Appellate Division sought to thoughtfully balance the OPMA’s

language and underlying legislative goals and to create a fair

balance between the public’s need for information and a public

entity’s autonomy and need for logistical flexibility.

    The delay that occurred here -- the release of minutes for

the September 2014 meeting in February 2015 -- is unreasonable

no matter the individual or combination of excuses advanced by

the Board.   Our concern is with the remedy selected by the

Appellate Division.   A public entity must establish its meeting

schedule to suit the managerial obligations of its public

responsibilities while also acting responsibly concerning its

obligation to make minutes promptly available to the public.

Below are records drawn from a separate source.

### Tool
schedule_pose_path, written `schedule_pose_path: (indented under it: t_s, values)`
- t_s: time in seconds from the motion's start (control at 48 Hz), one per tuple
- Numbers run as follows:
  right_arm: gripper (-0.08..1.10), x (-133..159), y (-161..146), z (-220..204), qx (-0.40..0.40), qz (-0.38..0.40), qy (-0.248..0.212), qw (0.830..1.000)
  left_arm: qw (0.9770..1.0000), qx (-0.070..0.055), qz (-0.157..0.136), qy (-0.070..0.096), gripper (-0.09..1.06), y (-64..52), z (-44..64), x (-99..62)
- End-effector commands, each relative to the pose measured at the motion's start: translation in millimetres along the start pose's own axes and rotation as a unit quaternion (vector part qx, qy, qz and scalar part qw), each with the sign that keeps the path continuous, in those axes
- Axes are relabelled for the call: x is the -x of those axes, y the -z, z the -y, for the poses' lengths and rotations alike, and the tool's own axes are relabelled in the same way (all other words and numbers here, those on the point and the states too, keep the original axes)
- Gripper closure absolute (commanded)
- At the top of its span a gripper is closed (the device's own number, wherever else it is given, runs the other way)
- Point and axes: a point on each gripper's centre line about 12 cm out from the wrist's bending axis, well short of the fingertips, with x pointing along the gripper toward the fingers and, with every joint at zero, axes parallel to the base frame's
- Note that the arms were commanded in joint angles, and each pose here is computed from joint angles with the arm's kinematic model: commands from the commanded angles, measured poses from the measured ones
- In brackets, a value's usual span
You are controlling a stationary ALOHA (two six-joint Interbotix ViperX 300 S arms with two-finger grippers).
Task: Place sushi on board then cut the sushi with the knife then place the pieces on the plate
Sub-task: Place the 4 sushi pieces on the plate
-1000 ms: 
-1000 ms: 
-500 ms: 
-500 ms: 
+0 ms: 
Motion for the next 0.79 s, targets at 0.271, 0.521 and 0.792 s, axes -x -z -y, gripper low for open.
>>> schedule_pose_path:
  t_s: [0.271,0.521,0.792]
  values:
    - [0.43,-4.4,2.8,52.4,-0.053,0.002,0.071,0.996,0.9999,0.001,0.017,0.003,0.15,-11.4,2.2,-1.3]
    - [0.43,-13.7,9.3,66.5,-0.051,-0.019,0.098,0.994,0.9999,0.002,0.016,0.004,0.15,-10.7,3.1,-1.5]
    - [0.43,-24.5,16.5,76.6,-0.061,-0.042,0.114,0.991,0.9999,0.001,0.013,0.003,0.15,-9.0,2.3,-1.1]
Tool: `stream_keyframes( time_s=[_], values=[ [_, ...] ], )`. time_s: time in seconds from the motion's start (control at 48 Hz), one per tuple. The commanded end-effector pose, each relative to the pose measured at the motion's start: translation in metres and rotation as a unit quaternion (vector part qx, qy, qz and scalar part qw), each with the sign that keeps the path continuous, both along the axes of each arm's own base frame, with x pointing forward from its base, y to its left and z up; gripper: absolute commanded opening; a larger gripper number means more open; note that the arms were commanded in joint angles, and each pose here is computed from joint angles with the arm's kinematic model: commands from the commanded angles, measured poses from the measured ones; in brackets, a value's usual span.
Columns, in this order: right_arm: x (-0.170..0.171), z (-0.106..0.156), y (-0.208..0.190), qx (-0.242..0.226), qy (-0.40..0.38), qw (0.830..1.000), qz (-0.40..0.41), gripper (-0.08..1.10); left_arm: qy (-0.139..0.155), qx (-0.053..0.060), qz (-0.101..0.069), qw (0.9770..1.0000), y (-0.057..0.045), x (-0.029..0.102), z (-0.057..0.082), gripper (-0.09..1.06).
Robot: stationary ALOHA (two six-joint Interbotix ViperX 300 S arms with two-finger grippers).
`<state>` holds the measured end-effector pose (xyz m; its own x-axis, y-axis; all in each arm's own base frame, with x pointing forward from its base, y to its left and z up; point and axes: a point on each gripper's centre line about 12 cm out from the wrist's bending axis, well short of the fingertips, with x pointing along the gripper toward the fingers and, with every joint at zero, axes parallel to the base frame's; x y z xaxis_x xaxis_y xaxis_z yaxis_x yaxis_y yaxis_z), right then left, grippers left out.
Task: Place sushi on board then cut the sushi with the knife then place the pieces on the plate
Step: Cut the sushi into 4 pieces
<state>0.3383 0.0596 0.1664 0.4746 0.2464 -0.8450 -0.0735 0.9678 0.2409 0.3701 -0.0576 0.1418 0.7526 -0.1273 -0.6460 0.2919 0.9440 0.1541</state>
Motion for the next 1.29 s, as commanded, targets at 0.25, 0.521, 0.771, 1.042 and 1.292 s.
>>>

The OPMA’s requirements apply to a diverse range of public

                                35
entities, so no one set amount of time for the release of

minutes should be mandated.   Reasonableness must remain the

touchstone when assessing the promptness of a public entity’s

actions in this area.   We are reluctant to set a specific

timeframe for the calling of meetings, which should remain the

prerogative of the body entrusted with running the public

entity.   See McGovern, 
211 N.J. at 115 (noting that “public body

must be afforded discretion in determining” most effective way

of conducting its proceedings).

    Hence, although the 2017-18 academic year is nearing its

end, we modify the Appellate Division’s holding requiring the

Board to set a regular meeting schedule that would allow for the

approval of minutes within a forty-five-day time period.         That

having been said, if a public entity, like the Board, were to

continue to limit its meetings to five per year, significantly

impeding its ability to approve meeting minutes promptly, we

might see the issue again.

    At argument, we were informed that, with the availability

of technology, entities are developing ways to speed the

preparation of minutes of public sessions.       Indeed, some public

bodies are able to release minutes on the very day of the

meeting through the contemporaneous electronic production of

minutes as the meeting unfolds followed by a vote on the minutes

before the meeting is adjourned.       We commend such action.   Also,

                                  36
some public entities are using separately noticed additional

public meetings, with telephonically enhanced access for

members, to expedite the approval of minutes.   Again, we

encourage such ingenuity, which furthers the OPMA’s aims.     As

for minutes of closed sessions, which may require sensitive

considerations and even consultation with counsel, we expect

public bodies will similarly develop ways to speed the process

without shortchanging their decisions as to what may be included

for release to the public in such minutes.    Cf. Atl. City

Convention Ctr. Auth. v. S. Jersey Publ’g Co., 
135 N.J. 53, 67-

69 (1994) (recognizing that public release of executive session

minutes requires careful balancing of competing interests);

O’Shea v. W. Milford Bd. of Educ., 
391 N.J. Super. 534, 539-41

(App. Div. 2007) (same).

    Finally, we add what should be obvious:     minutes should be

released within days of their approval, unless truly

extraordinary circumstances prevent their availability to the

public.

                               VI.

    The judgment of the Appellate Division is reversed in part,

and affirmed, as modified, in part.



     CHIEF JUSTICE RABNER and JUSTICES ALBIN, FERNANDEZ-VINA,
and SOLOMON join in JUSTICE LaVECCHIA’s opinion. JUSTICES
PATTERSON and TIMPONE did not participate.